[AIM OF THE TASK]
All of the records must be set down again word for word.

[INFORMATION]
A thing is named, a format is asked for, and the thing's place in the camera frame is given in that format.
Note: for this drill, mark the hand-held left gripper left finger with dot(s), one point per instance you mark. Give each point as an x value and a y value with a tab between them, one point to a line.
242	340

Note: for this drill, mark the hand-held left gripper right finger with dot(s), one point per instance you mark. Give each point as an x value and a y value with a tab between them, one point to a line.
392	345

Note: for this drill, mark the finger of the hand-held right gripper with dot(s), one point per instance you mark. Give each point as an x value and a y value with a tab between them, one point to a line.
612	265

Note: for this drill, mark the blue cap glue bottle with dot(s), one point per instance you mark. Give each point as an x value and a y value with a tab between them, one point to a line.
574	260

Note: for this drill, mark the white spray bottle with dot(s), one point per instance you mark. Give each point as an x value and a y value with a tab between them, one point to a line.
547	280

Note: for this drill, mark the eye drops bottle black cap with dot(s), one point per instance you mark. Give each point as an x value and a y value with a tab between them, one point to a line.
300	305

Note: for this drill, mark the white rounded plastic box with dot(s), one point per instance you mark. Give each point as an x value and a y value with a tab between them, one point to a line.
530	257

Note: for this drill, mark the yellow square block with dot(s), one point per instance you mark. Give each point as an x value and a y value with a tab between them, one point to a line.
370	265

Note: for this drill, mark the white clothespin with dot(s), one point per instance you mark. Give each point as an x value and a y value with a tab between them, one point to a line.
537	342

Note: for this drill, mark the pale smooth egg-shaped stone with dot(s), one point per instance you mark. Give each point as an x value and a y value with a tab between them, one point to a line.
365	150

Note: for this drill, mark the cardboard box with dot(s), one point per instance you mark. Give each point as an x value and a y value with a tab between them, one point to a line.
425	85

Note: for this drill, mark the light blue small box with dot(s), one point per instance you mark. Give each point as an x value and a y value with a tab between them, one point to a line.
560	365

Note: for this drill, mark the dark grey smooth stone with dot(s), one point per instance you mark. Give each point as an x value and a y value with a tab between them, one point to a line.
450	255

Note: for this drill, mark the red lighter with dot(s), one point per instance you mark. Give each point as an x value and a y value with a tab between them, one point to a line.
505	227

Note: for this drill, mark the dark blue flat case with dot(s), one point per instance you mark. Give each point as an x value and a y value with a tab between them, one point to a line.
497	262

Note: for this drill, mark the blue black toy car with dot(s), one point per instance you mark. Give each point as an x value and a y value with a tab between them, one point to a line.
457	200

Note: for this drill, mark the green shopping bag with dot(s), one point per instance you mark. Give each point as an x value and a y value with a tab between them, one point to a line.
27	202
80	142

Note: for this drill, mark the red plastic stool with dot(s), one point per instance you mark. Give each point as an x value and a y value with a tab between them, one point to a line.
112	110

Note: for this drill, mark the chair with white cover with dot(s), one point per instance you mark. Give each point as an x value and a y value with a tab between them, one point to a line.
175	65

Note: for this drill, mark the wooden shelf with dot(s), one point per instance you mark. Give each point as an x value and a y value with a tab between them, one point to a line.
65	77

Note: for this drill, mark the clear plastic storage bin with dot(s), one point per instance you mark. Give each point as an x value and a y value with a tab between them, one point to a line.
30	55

[EXERCISE SOLUTION]
A thing is named, a format is asked for, and the thing's place in the camera frame is given in that format.
Note: for this drill, mark the hand-held left gripper left finger with dot(s), one point per instance you mark. Give each point as an x value and a y value with a tab between them, one point to a line.
242	340

Note: for this drill, mark the hand-held left gripper right finger with dot(s), one point per instance you mark. Give each point as an x value and a y value with a tab between them, one point to a line.
392	345

Note: for this drill, mark the finger of the hand-held right gripper with dot(s), one point per instance you mark. Give each point as an x value and a y value with a tab between them, one point to a line.
612	265

Note: for this drill, mark the blue cap glue bottle with dot(s), one point per instance you mark. Give each point as an x value and a y value with a tab between them, one point to a line.
574	260

Note: for this drill, mark the white spray bottle with dot(s), one point per instance you mark. Give each point as an x value and a y value with a tab between them, one point to a line.
547	280

Note: for this drill, mark the eye drops bottle black cap with dot(s), one point per instance you mark. Give each point as an x value and a y value with a tab between them, one point to a line.
300	305

Note: for this drill, mark the white rounded plastic box with dot(s), one point per instance you mark. Give each point as an x value and a y value with a tab between them, one point to a line.
530	257

Note: for this drill, mark the yellow square block with dot(s), one point per instance you mark. Give each point as an x value and a y value with a tab between them, one point to a line.
370	265

Note: for this drill, mark the white clothespin with dot(s), one point per instance you mark. Give each point as an x value and a y value with a tab between them, one point to a line.
537	342

Note: for this drill, mark the pale smooth egg-shaped stone with dot(s), one point per instance you mark. Give each point as an x value and a y value with a tab between them, one point to a line.
365	150

Note: for this drill, mark the cardboard box with dot(s), one point per instance you mark. Give each point as an x value and a y value with a tab between them, one point to a line.
425	85

Note: for this drill, mark the light blue small box with dot(s), one point per instance you mark. Give each point as an x value and a y value with a tab between them, one point to a line.
560	365

Note: for this drill, mark the dark grey smooth stone with dot(s), one point per instance you mark. Give each point as an x value and a y value with a tab between them, one point to a line.
450	255

Note: for this drill, mark the red lighter with dot(s), one point per instance you mark. Give each point as an x value and a y value with a tab between them, one point to a line.
505	227

Note: for this drill, mark the dark blue flat case with dot(s), one point per instance you mark. Give each point as an x value and a y value with a tab between them, one point to a line.
497	262

Note: for this drill, mark the blue black toy car with dot(s), one point per instance you mark. Give each point as an x value and a y value with a tab between them, one point to a line.
457	200

Note: for this drill, mark the green shopping bag with dot(s), one point per instance you mark. Give each point as an x value and a y value with a tab between them, one point to a line.
27	202
80	142

Note: for this drill, mark the red plastic stool with dot(s), one point per instance you mark. Give each point as an x value and a y value with a tab between them, one point to a line.
112	110

Note: for this drill, mark the chair with white cover with dot(s), one point per instance you mark. Give each point as an x value and a y value with a tab between them, one point to a line.
175	65

Note: for this drill, mark the wooden shelf with dot(s), one point per instance you mark. Give each point as an x value and a y value with a tab between them, one point to a line.
65	77

Note: for this drill, mark the clear plastic storage bin with dot(s), one point per instance you mark. Give each point as an x value and a y value with a tab between them, one point to a line.
30	55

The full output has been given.